• _Problem to work on_
Filter on the word "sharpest": copy each matching line from the listing below.
Start of Extracted data
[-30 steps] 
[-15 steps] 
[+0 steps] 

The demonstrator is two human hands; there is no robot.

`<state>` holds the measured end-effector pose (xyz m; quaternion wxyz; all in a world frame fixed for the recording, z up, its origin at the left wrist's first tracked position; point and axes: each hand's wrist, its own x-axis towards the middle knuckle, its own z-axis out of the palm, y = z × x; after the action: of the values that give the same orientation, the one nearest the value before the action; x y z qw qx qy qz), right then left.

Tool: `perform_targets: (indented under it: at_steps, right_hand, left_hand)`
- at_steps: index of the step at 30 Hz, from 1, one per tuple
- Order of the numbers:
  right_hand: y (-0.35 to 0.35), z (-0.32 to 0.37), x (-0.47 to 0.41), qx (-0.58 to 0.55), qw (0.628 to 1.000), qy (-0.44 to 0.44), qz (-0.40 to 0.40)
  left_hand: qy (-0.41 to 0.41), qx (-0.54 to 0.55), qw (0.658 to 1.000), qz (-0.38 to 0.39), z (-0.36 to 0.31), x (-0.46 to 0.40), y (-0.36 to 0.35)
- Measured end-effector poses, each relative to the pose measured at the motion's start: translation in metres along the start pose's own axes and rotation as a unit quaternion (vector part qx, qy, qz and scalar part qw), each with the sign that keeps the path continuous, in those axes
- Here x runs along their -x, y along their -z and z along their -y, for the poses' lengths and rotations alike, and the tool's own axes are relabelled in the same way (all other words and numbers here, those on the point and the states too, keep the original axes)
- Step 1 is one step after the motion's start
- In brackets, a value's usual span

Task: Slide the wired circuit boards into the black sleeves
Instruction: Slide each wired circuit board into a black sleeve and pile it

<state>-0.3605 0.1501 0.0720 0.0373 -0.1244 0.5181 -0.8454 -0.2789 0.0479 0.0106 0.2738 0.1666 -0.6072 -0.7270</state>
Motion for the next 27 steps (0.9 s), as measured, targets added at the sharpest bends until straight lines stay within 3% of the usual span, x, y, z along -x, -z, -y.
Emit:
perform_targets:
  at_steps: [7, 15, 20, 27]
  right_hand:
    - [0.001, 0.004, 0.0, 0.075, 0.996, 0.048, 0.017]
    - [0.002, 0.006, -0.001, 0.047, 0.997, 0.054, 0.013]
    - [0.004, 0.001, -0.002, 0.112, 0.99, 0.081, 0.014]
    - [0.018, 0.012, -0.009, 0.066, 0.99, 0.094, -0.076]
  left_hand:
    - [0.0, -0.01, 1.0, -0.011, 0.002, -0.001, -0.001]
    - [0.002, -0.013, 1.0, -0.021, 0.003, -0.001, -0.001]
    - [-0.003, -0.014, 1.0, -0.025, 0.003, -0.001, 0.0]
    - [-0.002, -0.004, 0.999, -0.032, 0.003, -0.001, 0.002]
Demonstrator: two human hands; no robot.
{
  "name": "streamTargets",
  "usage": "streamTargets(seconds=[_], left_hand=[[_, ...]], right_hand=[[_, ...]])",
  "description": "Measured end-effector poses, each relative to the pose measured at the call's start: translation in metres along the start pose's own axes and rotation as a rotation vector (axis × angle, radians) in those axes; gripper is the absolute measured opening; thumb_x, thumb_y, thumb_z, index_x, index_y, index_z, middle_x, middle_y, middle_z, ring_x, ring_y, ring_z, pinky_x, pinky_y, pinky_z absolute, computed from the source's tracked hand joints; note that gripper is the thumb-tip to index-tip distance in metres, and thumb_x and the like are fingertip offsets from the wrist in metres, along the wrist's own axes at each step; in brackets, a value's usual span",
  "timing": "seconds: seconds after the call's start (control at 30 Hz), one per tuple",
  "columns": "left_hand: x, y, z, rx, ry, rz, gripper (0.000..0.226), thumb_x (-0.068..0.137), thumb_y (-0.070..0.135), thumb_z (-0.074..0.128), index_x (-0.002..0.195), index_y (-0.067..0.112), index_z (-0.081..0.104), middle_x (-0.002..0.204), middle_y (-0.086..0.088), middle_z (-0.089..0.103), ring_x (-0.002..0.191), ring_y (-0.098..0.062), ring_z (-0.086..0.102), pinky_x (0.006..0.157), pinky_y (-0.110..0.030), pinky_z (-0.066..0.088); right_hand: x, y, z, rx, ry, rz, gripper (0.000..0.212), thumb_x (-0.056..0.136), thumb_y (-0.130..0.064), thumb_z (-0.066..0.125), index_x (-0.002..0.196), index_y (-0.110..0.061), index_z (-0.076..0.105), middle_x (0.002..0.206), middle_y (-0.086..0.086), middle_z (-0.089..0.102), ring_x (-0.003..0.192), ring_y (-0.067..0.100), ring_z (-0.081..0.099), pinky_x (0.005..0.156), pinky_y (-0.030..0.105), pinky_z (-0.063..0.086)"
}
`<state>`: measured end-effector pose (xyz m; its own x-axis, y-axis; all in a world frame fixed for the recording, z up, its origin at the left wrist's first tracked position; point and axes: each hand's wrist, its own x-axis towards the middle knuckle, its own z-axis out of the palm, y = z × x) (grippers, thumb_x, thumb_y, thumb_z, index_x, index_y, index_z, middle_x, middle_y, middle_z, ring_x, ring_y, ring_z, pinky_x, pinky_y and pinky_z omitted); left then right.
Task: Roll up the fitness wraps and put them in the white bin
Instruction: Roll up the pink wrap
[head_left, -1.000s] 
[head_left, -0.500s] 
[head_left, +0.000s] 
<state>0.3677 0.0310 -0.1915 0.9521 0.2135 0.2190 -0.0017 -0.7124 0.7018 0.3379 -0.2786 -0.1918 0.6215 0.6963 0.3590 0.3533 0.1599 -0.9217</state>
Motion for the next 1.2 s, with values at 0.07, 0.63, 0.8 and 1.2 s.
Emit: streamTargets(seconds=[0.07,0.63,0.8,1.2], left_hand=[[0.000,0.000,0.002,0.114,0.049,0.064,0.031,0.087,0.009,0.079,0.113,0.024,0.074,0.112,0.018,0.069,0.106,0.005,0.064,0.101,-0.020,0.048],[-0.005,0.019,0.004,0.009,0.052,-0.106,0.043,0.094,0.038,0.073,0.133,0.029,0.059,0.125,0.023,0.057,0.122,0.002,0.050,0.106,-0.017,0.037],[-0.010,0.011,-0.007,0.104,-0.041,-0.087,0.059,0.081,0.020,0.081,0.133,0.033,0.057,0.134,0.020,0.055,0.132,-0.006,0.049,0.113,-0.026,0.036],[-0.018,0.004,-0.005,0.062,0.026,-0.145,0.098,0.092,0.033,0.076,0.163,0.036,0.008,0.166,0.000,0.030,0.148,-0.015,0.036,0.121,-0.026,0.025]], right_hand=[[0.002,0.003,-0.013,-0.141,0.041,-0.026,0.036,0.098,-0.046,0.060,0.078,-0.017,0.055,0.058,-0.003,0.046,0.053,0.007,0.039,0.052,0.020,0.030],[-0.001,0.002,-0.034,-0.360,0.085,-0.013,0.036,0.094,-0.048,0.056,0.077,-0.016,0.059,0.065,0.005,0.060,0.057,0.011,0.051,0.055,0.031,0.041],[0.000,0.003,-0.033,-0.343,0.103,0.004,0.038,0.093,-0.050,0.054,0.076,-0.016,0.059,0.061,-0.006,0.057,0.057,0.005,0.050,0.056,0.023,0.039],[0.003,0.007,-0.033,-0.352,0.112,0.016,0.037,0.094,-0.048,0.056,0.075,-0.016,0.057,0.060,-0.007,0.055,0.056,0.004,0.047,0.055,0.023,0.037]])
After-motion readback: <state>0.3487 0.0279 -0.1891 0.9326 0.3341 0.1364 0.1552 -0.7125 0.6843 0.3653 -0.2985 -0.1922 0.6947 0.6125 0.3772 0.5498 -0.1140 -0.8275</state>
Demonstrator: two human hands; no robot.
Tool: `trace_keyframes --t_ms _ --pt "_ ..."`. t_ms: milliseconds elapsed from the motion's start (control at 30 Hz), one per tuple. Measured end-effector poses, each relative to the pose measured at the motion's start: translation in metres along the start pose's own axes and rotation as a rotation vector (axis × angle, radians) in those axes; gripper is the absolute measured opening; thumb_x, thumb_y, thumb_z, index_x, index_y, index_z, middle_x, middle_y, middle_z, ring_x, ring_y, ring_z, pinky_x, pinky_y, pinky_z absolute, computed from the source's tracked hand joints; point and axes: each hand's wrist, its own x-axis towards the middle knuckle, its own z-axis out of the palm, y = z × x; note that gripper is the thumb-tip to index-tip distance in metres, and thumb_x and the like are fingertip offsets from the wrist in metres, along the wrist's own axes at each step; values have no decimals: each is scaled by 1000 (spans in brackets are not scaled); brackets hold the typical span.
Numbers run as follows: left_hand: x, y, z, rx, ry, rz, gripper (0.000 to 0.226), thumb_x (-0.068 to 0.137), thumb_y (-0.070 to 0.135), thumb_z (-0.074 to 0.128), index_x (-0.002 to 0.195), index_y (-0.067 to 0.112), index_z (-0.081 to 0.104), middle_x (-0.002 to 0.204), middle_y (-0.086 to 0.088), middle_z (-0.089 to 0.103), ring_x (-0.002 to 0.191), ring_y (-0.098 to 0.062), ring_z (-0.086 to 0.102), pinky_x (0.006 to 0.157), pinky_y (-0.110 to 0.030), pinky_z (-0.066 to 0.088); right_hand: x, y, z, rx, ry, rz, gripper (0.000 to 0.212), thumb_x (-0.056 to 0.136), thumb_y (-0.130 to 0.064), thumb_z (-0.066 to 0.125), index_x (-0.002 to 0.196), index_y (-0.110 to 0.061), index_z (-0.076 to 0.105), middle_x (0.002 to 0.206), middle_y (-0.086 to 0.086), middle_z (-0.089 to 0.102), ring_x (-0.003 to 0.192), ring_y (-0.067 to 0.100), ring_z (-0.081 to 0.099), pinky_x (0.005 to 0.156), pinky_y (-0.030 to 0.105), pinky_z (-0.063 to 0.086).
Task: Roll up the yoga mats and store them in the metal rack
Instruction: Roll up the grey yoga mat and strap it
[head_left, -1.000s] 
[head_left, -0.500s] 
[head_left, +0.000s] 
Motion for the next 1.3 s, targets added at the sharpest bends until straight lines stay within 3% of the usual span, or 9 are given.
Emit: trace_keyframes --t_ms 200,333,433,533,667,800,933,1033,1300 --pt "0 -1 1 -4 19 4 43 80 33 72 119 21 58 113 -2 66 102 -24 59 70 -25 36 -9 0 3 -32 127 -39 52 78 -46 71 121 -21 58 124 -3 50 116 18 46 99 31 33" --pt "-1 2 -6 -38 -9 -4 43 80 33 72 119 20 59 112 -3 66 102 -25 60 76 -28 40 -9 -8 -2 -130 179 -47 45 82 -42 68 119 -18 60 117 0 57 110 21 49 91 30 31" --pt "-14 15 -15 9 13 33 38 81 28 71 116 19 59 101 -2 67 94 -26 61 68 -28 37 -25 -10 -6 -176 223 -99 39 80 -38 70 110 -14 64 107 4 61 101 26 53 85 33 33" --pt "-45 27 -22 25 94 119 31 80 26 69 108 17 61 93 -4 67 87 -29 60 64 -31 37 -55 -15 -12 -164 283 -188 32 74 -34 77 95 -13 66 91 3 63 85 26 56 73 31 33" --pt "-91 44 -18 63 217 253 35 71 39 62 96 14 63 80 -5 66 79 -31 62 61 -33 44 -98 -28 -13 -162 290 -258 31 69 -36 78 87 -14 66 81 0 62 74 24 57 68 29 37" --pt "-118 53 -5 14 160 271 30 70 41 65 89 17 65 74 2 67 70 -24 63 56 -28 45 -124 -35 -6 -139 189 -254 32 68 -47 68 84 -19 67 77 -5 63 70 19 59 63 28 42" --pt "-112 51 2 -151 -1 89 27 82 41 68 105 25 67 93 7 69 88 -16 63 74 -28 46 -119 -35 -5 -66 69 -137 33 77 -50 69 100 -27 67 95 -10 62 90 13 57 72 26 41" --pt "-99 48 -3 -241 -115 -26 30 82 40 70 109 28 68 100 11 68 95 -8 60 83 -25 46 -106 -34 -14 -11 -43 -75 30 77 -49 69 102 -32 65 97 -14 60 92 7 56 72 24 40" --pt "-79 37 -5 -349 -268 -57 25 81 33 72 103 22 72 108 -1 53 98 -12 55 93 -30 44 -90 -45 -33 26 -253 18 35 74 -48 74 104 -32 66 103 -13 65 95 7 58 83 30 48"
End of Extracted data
• _Exercise answer_
Motion for the next 27 steps (0.9 s), as measured, targets added at the sharpest bends until straight lines stay within 3% of the usual span, x, y, z along -x, -z, -y.
Motion for the next 1.3 s, targets added at the sharpest bends until straight lines stay within 3% of the usual span, or 9 are given.

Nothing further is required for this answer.